I wasn't ready to accept (the fact) that my little daughter, Sarah, not yet three months old, (was dead) HAD DIED. My first baby, our little girl(!) I was only sixteen then, and just barely. Charlie was seventeen. We'd been married for a year. SO SHE WAS MARRIED WHEN SHE WAS FIFTEEN AND THE HUSBAND SIXTEEN?
I pressed my face against Charlie's strong chest and cried my heart out. IS SHE STILL ON HIS LAP HERE? IF SHE IS, HE MUST BE QUITE A BIT TALLER THAN HER TO BE ABLE TO PRESS HER FACE AGAINST HIS CHEST?
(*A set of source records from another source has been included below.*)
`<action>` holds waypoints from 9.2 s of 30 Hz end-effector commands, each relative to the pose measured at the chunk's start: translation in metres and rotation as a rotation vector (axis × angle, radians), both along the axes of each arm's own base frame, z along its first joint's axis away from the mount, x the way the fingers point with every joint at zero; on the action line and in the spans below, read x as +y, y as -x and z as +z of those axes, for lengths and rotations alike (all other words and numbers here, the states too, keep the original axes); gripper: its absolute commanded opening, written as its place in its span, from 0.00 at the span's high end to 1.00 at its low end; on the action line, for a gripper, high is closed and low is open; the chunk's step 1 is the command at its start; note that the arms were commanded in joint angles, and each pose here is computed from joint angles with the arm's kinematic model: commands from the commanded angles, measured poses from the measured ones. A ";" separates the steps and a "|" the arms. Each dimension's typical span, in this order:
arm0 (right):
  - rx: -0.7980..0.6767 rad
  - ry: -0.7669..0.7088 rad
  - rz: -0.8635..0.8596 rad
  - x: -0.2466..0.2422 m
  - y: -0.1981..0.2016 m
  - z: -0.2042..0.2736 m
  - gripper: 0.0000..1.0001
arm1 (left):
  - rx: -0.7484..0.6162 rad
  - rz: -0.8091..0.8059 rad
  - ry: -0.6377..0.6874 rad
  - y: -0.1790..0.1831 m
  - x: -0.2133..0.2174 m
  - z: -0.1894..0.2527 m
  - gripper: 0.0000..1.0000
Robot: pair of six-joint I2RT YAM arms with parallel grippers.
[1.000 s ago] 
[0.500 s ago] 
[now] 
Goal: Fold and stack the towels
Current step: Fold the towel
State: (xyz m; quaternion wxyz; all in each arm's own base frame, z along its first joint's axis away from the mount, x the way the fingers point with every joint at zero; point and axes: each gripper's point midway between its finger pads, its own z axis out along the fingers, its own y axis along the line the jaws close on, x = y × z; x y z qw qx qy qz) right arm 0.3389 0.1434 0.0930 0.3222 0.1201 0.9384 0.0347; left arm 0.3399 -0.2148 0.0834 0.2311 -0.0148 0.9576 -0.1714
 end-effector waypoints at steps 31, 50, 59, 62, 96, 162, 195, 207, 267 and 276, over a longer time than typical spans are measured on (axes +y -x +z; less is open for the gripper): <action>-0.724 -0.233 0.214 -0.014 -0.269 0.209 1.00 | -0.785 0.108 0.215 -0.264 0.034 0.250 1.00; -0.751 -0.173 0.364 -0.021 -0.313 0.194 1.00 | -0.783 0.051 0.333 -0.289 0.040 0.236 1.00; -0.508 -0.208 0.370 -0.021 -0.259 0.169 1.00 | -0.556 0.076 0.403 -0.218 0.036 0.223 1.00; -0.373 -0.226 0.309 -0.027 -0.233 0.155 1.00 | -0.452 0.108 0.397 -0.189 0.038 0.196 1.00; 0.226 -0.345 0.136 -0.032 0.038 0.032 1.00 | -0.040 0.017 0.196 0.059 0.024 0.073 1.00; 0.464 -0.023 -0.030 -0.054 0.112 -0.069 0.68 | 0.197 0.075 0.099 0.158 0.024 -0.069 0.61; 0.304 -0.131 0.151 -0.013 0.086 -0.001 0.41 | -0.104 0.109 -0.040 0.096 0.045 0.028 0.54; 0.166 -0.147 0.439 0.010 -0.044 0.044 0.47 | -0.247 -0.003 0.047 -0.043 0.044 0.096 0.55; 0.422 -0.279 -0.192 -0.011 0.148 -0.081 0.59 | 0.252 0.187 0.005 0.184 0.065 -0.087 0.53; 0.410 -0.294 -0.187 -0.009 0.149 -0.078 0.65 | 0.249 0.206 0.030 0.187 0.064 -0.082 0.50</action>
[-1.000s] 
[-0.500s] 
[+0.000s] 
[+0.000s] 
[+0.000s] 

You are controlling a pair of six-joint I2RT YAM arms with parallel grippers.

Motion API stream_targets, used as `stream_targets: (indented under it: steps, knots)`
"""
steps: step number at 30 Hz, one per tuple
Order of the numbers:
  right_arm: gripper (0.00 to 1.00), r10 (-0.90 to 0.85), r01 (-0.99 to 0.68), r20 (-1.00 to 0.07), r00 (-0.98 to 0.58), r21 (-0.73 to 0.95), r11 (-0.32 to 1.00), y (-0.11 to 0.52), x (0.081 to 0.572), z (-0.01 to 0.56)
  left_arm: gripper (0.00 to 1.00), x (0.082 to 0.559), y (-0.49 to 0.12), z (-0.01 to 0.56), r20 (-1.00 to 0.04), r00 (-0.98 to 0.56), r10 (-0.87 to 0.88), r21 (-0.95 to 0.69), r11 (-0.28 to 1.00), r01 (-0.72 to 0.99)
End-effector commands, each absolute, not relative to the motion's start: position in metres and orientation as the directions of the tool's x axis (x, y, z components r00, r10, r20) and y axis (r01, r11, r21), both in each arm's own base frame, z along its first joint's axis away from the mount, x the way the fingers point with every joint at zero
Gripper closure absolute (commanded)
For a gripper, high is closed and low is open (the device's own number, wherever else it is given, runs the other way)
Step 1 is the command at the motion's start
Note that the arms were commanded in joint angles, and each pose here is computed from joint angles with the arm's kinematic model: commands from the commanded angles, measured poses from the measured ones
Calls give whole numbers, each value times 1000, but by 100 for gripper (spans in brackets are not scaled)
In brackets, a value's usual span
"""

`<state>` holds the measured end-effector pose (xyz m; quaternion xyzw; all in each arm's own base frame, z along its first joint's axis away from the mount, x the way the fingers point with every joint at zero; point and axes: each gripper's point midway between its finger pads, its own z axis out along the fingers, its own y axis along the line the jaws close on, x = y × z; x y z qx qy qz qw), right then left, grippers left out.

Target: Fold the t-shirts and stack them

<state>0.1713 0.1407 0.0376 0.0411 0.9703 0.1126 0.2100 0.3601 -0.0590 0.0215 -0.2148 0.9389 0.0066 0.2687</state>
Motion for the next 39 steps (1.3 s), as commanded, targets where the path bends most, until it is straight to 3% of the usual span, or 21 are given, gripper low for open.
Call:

My wonderful husband just held me, and I think, though he wouldn't admit it, he cried (to) TOO.
Oh, I don't know how all those men put up with the women when they lost babies. The women that wouldn't admit that their little children were dead. I think those men deserved a lot more than they got! IS THIS SOMETHING ONE WOULD ACTUALLY THINK AT A TIME LIKE THIS?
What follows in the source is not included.